# [Required action]
Without reproducing any image, print the listing below exactly.

******************************

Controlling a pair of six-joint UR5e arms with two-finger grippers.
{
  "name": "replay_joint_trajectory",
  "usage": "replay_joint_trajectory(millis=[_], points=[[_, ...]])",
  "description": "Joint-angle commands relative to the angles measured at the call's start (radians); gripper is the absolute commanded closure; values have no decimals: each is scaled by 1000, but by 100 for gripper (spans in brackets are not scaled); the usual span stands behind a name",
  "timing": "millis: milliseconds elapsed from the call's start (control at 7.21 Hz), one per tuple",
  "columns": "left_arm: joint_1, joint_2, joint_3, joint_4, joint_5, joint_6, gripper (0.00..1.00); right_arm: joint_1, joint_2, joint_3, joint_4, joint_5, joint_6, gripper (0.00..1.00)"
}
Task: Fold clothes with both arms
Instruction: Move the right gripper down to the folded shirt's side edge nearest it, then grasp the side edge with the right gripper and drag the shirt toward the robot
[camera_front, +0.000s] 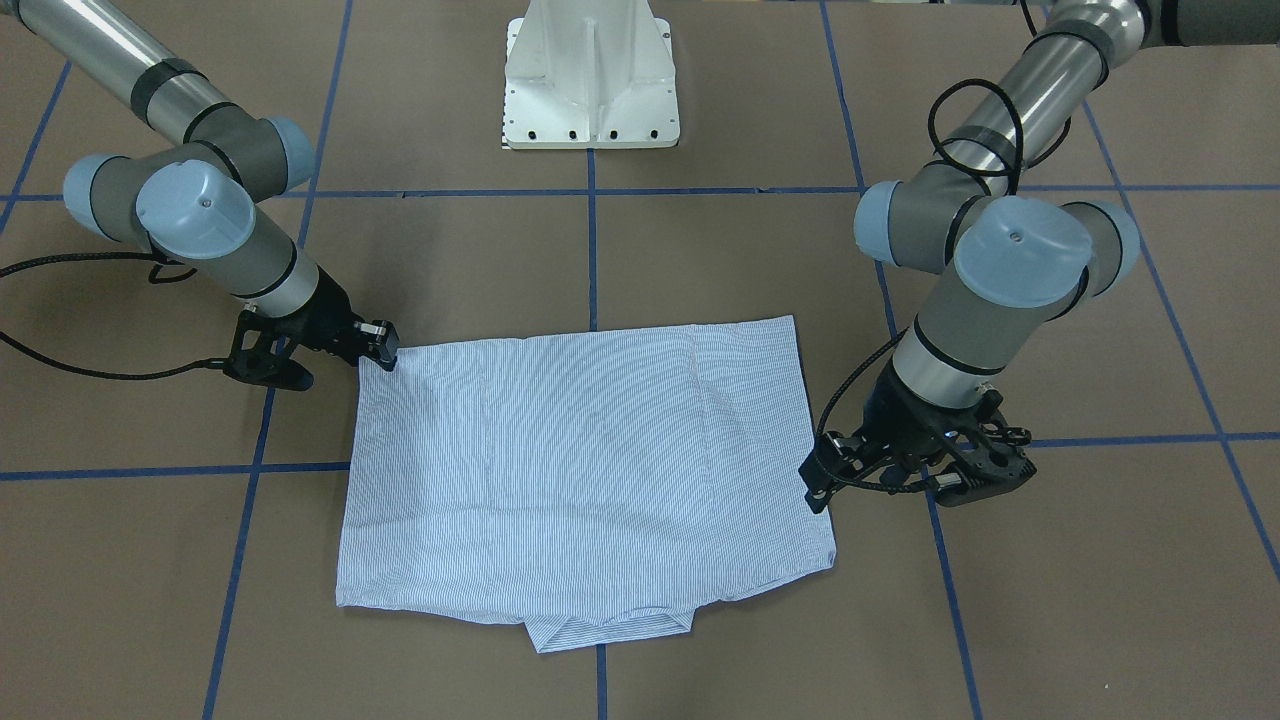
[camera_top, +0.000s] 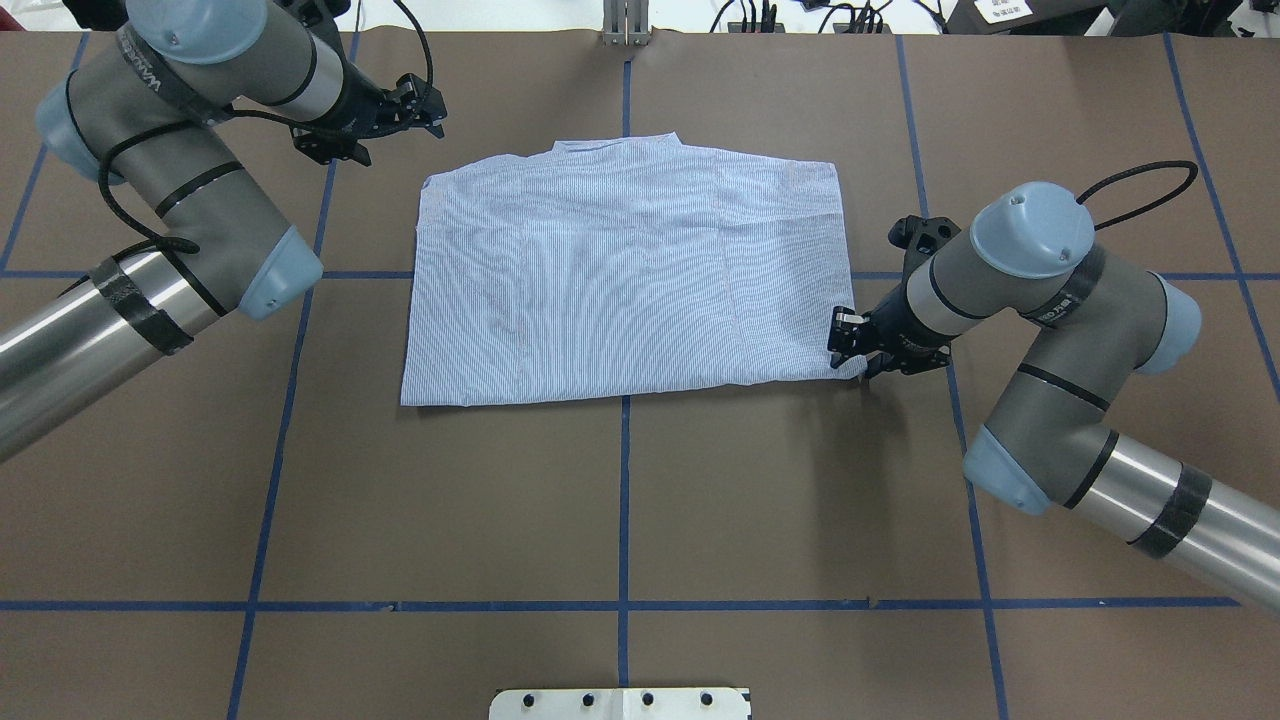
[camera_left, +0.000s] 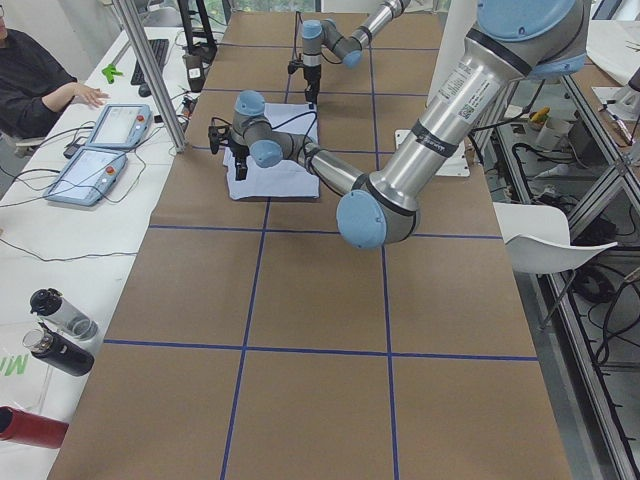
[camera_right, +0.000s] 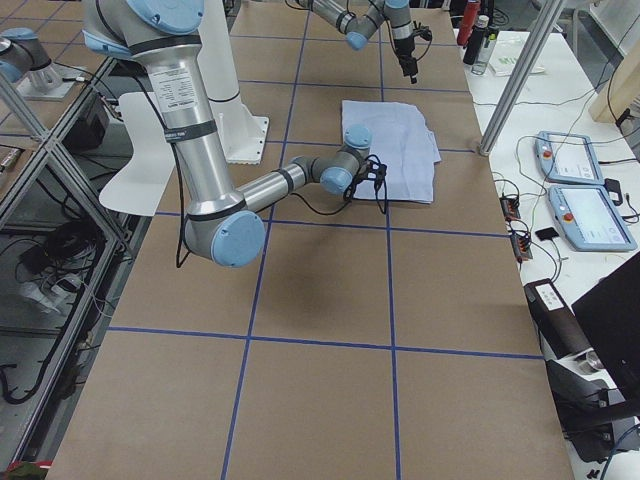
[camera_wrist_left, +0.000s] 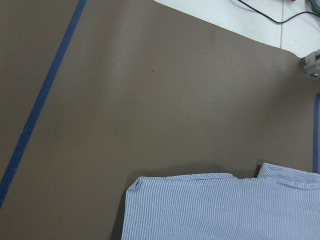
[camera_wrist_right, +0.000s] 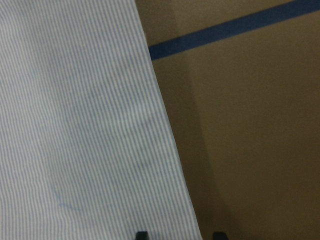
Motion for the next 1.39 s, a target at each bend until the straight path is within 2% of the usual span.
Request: replay_joint_trajectory(millis=[0, 277, 555, 832, 971, 1109, 1248], points=[[-3, 0, 1, 0, 0, 0, 0, 0, -1, 1, -3, 4, 0, 100], [-6, 0, 0, 0, 0, 0, 0, 15, -18, 39, -3, 30, -3, 100], [-6, 0, -2, 0, 0, 0, 0, 17, -127, 180, -3, 101, -5, 100], [-6, 12, -12, -2, 2, -1, 0, 7, -383, 430, -2, 148, -5, 100], [-6, 26, -26, -2, 2, -1, 0, -8, -499, 540, 0, 215, -3, 100], [-8, 28, -29, -3, 2, -1, 0, -43, -562, 586, 0, 271, 0, 100], [-6, 46, -43, -5, 2, -3, 0, -119, -570, 596, 2, 290, 35, 100]])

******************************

# [Task answer]
Controlling a pair of six-joint UR5e arms with two-finger grippers.
{
  "name": "replay_joint_trajectory",
  "usage": "replay_joint_trajectory(millis=[_], points=[[_, ...]])",
  "description": "Joint-angle commands relative to the angles measured at the call's start (radians); gripper is the absolute commanded closure; values have no decimals: each is scaled by 1000, but by 100 for gripper (spans in brackets are not scaled); the usual span stands behind a name",
  "timing": "millis: milliseconds elapsed from the call's start (control at 7.21 Hz), one per tuple",
  "columns": "left_arm: joint_1, joint_2, joint_3, joint_4, joint_5, joint_6, gripper (0.00..1.00); right_arm: joint_1, joint_2, joint_3, joint_4, joint_5, joint_6, gripper (0.00..1.00)"
}
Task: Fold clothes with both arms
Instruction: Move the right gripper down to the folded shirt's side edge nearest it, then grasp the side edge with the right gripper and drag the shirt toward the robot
[camera_front, +0.000s] 
[camera_top, +0.000s] 
[camera_left, +0.000s] 
[camera_right, +0.000s] 
[camera_wrist_left, +0.000s] 
[camera_wrist_right, +0.000s] 
Motion for the next 1.39 s, a target at each bend until the straight path is within 2% of the usual span.
Request: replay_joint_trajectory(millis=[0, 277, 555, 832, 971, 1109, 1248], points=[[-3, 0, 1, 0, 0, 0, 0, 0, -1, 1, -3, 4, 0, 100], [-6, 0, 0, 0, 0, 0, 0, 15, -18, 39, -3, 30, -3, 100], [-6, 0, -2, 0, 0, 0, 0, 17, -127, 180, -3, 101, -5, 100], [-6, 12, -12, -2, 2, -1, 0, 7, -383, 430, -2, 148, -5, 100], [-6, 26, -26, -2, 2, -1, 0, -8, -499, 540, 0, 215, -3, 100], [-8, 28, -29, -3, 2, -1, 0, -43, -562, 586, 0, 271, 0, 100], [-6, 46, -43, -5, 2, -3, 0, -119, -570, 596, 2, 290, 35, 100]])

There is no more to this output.